Changed 6 years ago by morgs

dmesg output on 656

Changed 6 years ago by morgs

dmesg output on 767

Changed 6 years ago by morgs

Output of the ping on 767 showing packet loss

comment:7 Changed 6 years ago by morgs

ashish: attached.

comment:8 Changed 6 years ago by jcardona

During scans the radio moves through all channels and so we should expect some losses in ingress traffic. There should be no losses for egress traffic, though, as the outgoing queue should be throttled by the driver/firmware.

Is it easy to retest and see where the losses are (e.g. by running tcpdump on the gateway)?

comment:9 follow-up: Changed 6 years ago by ashish

I believe during scan, firmware sends NULL frame with PM bit set to 1 to AP before moving off-channel to prevent frame loss. Therefore, I expect there should not be frame loss in ingress as well unless scan is taking too large and AP fails to buffer traffic.

One difference I could see in the attached dmesg log is the number of channels that are sent by the driver to firmware while doing progressive scan. In build 656, where it seems there is no frame loss, driver sends 1 or 2 channels per scan (command 0x6), whereas in build 767, driver sends 4-5 channels per scan.

comment:10 in reply to: ↑ 9 Changed 6 years ago by jcardona

Replying to ashish:

I believe during scan, firmware sends NULL frame with PM bit set to 1 to AP before moving off-channel to prevent frame loss.
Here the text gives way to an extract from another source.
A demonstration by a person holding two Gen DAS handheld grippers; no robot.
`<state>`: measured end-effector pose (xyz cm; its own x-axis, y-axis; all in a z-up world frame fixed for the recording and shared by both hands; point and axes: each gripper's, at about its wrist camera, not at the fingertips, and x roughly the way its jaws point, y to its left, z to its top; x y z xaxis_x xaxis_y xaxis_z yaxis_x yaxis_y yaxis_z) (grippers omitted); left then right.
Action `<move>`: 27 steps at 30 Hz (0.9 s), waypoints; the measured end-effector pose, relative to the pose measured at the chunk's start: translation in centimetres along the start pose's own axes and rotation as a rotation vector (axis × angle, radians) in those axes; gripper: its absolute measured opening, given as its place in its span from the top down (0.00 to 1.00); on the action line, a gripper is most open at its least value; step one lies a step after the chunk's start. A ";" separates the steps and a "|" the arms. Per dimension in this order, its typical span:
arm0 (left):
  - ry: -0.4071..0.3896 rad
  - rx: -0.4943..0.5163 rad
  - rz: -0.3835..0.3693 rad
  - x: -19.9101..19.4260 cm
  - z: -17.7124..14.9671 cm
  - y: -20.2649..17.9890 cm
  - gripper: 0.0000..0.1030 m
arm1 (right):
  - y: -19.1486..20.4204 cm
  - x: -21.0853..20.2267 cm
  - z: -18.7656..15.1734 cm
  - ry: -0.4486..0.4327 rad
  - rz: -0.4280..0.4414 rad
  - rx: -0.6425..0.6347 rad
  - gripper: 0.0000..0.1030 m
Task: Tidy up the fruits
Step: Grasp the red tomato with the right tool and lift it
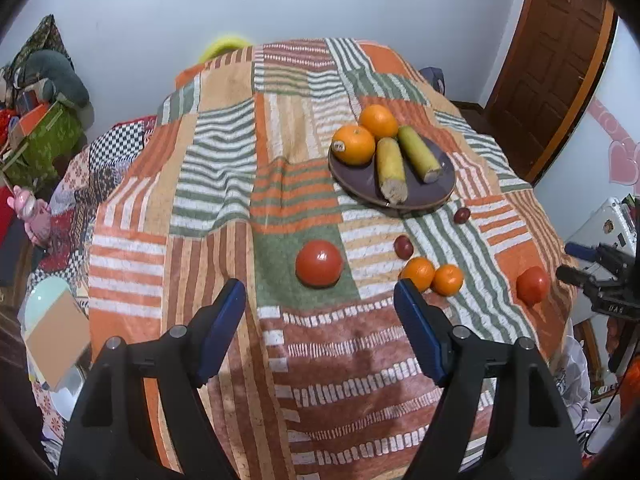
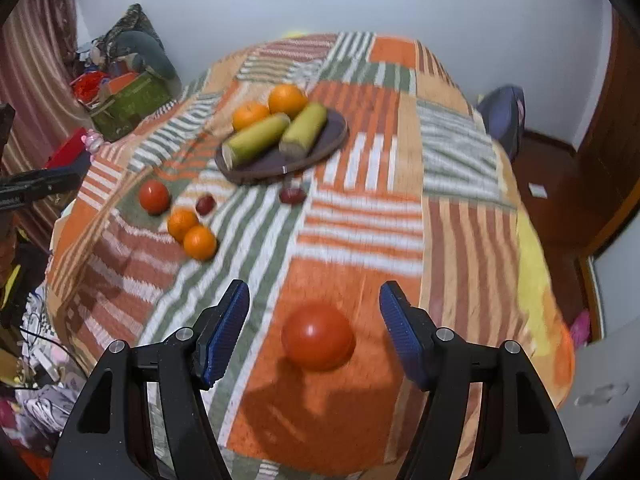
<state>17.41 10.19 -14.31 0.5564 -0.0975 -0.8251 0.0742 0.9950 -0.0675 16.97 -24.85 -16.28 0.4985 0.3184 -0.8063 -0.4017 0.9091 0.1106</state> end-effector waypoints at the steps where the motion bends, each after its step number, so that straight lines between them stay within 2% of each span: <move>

Therefore, I expect there should not be frame loss in ingress as well unless scan is taking too large and AP fails to buffer traffic.

Thanks Ashish. We've confirmed that with the sniffer, and yes, we see no loss of ingress traffic. Of course this only applies to infra traffic, as there is no way to prevent ingress losses on the mesh interface while scanning.

One difference I could see in the attached dmesg log is the number of channels that are sent
by the driver to firmware while doing progressive scan. In build 656, where it seems there is > no frame loss, driver sends 1 or 2 channels per scan (command 0x6), whereas in build 767,
driver sends 4-5 channels per scan.

The driver stops the interface queues before scanning. The purpose of that is to inform the networking stack that sits above the driver cannot currently process new packets. It would be
entirely valid behavior if the IP stack just dropped those packets: after all this is just best effort delivery.

We'll try to confirm that the packets are indeed dropped (and not buffered) at the network stack layer.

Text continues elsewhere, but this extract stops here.